All last year the Uganda pastors conducted outreaches for these jajjas — inviting them to church where they worshiped and ate together once a month — but those too sick could not make it. Some would walk for hours to get to the outreach, literally falling into the entrance of the church, too tired to move any further.
But for months now we’ve been praying about how to better fulfill the mission God has given us (to equip families through the local church) when it comes to both orphans and jajjas. We don’t want to create dependencies, and we want to strive for long-term, sustainable solutions. If families are available, we want to help them to help their own. As it says in 1 Timothy 5:4, “If a widow has children or grandchildren, these should learn first of all to put their religion into practice by caring for their own family and so repaying their parents and grandparents, for this is pleasing to God.”
Then there is the startling verse just a few lines down. “If anyone does not provide for his relatives, and especially for his immediate family, he has denied the faith and is worse than an unbeliever.” (v. 8)
Yet even as we wrestle with what to do, Pastor Richard catches the vision and, together with his congregation, begins approaching jajjas whose houses are dilapidated.
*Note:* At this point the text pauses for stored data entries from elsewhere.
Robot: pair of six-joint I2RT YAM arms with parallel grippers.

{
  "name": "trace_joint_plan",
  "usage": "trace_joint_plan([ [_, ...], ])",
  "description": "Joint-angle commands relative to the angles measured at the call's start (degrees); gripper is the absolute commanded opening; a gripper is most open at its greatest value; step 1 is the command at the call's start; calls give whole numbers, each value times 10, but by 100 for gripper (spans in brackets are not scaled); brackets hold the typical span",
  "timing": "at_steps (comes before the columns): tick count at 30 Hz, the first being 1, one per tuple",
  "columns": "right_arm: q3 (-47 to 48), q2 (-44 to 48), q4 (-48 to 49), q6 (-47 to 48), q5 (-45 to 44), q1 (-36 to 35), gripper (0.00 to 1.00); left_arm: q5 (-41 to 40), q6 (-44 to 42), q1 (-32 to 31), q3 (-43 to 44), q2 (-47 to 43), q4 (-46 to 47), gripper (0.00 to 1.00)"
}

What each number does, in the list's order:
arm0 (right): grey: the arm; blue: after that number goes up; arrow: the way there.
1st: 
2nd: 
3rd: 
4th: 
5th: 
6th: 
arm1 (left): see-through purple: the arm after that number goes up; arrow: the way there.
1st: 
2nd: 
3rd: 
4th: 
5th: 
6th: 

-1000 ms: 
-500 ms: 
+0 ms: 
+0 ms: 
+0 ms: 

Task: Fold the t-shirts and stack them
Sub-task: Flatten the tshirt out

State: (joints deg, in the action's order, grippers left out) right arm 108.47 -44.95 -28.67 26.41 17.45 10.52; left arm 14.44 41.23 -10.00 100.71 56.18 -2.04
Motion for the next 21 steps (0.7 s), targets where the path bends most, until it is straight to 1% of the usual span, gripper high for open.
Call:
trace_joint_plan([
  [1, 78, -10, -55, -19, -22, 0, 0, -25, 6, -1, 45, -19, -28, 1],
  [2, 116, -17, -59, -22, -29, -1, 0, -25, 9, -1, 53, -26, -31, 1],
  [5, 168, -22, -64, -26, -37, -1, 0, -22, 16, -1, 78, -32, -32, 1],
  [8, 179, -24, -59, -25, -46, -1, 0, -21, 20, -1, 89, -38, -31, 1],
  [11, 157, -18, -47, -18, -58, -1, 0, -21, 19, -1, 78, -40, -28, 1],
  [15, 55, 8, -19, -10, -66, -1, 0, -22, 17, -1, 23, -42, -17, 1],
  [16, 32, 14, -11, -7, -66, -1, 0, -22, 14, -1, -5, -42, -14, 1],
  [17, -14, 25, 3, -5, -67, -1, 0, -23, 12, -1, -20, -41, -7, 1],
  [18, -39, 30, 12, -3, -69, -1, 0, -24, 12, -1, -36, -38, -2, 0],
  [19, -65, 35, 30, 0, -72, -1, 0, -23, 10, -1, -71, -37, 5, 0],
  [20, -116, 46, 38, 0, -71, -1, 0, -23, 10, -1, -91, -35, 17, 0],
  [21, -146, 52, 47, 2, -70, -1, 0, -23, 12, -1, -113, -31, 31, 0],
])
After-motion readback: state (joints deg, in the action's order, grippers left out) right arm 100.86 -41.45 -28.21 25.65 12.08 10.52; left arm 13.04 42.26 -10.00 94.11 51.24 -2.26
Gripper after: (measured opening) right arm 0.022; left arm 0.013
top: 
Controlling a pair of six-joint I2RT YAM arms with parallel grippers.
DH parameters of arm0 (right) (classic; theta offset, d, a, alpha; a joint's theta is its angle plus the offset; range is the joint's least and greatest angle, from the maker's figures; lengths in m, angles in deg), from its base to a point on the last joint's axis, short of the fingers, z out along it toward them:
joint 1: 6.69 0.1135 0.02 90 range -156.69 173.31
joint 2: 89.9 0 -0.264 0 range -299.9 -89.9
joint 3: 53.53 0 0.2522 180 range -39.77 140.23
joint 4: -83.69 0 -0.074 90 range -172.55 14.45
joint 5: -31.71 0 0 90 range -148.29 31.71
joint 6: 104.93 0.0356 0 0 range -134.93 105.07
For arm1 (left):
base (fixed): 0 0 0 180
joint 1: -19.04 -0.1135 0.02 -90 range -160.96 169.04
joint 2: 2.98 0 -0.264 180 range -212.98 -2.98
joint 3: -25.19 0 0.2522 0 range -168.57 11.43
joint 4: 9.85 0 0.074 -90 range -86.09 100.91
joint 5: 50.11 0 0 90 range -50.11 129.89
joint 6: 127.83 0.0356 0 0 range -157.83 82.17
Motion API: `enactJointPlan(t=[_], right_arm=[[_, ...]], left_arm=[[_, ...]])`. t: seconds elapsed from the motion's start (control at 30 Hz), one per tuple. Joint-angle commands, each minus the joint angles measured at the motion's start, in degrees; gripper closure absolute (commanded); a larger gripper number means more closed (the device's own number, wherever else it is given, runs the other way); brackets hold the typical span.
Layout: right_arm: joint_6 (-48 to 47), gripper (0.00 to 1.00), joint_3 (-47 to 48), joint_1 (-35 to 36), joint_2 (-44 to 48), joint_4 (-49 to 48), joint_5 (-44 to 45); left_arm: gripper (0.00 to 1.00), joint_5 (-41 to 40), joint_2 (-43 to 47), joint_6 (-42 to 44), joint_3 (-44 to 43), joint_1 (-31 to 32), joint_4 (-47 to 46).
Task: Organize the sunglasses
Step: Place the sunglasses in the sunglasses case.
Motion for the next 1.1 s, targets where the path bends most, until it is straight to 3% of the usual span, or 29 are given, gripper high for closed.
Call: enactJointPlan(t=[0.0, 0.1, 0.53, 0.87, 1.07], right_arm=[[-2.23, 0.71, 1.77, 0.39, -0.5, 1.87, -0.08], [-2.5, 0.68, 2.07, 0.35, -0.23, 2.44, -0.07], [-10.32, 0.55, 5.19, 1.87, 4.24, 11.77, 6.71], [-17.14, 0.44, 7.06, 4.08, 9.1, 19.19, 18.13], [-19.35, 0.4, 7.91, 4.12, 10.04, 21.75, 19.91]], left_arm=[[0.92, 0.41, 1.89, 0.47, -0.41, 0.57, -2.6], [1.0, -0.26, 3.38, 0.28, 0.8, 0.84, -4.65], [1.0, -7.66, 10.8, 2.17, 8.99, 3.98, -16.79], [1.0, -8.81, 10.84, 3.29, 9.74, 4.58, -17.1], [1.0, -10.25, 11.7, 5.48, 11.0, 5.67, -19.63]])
Despite being empty-handed themselves, they still go, and in return, the families of the jajjas begin to step up, providing the resources and tools needed so the church can rebuild their mother’s home.
In cases where families were not willing to provide the resources needed to either fix the house, or buy a mattress, or medicine, or cataract surgery, or food, we would then resort to two alternatives: first, the church would use the little tithe it gets each month from the microloan program to assist as it could, and then The Lulu Tree would make up the remaining amount through an Emergency Jajja Rescue Fund.
In the refugee camps of South Sudan, Pastor Santos has begun caring for jajjas in a different way. In December, following the heavy rains, he and his congregation will build turkools (small clay huts) on his church compound for the 18 children from child-headed homes to live in. Then he will prayerfully select jajjas — some of whom we may have met at an outreach when we were there in July — to live with the children and to become family with them.
These pastors know personally the value of being able to help. The greatest thing we can give a human being is love, and love is meant, in turn, to be given away. So even as we give love to these pastors, who then give it to the jajjas, the jajjas too need a place to plant the seed of love they’ve been entrusted with. And they do this by giving back to the local church, or by caring for children from child-headed homes.
We look into their watery, milky eyes, and lift the plastic cup of community to their lips. And in turn, they take a drink of life, and instead of dying alone under a tree, they live into the royalty of their true names — daughters of the King of the World.